Start of Recorded information
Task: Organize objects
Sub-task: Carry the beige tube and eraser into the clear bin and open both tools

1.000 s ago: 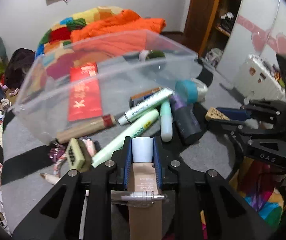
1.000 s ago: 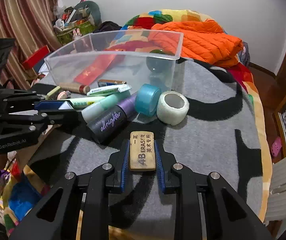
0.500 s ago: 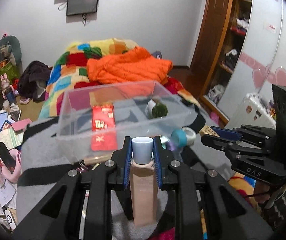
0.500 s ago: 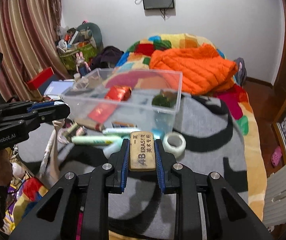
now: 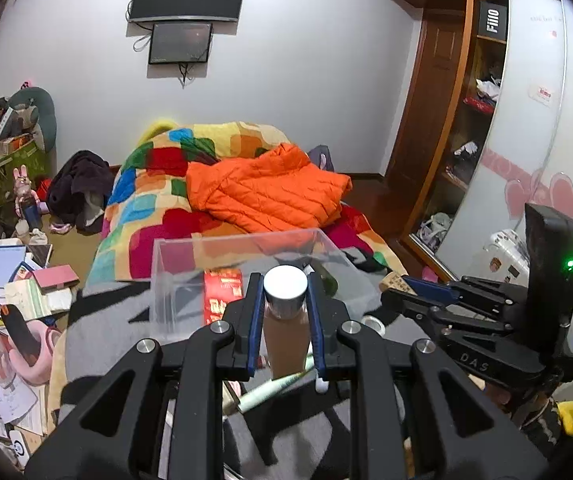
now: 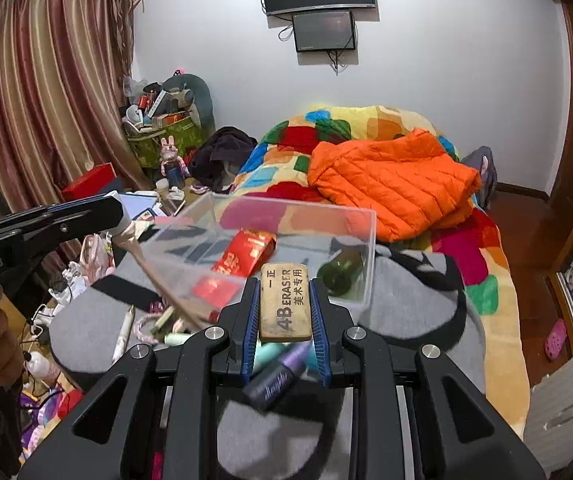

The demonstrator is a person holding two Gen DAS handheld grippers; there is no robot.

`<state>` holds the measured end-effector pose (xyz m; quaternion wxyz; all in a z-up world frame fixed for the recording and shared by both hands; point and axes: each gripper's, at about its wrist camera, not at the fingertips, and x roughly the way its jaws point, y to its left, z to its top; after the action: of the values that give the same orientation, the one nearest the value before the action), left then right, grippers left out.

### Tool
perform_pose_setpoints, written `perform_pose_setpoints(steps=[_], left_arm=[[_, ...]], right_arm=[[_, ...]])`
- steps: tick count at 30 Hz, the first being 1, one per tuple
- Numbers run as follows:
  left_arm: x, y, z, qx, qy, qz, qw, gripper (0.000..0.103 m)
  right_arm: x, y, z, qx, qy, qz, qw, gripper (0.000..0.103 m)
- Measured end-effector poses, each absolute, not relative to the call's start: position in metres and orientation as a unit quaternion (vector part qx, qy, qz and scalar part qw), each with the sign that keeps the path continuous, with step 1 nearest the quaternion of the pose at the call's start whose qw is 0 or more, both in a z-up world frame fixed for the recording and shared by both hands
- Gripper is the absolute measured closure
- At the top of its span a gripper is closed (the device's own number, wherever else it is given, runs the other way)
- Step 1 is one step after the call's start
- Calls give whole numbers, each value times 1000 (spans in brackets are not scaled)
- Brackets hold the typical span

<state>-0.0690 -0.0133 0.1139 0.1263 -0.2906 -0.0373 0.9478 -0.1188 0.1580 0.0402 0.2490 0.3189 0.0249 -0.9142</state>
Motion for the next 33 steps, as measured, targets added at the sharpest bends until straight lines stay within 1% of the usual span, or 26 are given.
perform_pose_setpoints(steps=[11,14,17,24,28,33], left_arm=[[-96,-30,147,-264,-51,958,101,83],[-107,-33,149,-258,-56,960,97,83],[-122,-30,136,-269,-50,957,91,83],[-156,-27,86,-324,-55,941,84,83],[-166,-31,68,-348,-75,929,96,83],[-174,-35,58,-368,-80,922,93,83]], right_arm=[[-159,138,40,328,27,-911,248,81],[-173,131,37,334,30,-909,247,81],[-188,121,28,350,38,-902,249,81],[-212,104,-4,393,63,-885,241,81],[-219,100,-16,407,70,-878,241,81],[-226,93,-24,422,72,-870,246,81]])
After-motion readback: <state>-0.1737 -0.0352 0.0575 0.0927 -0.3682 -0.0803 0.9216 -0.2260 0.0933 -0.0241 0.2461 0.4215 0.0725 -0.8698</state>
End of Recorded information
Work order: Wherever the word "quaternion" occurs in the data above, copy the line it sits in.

Written solution:
`<state>` holds the measured end-effector pose (xyz m; quaternion wxyz; all in a z-up world frame fixed for the recording and shared by both hands; point and axes: each gripper's, at about its wrist camera, not at the fingertips, and x roughly the way its jaws point, y to its left, z to its top; after the action: of the values that give the same orientation, the one nearest the value before the action), left then right, grippers left out.
- Measured end-effector poses, each absolute, not relative to the call's start: position in metres and orientation as a unit quaternion (vector part qx, qy, qz and scalar part qw), each with the sign that keeps the path continuous, with step 1 nearest the quaternion of the pose at the call's start whose qw is 0 or more, both in a z-up world frame fixed for the recording and shared by both hands

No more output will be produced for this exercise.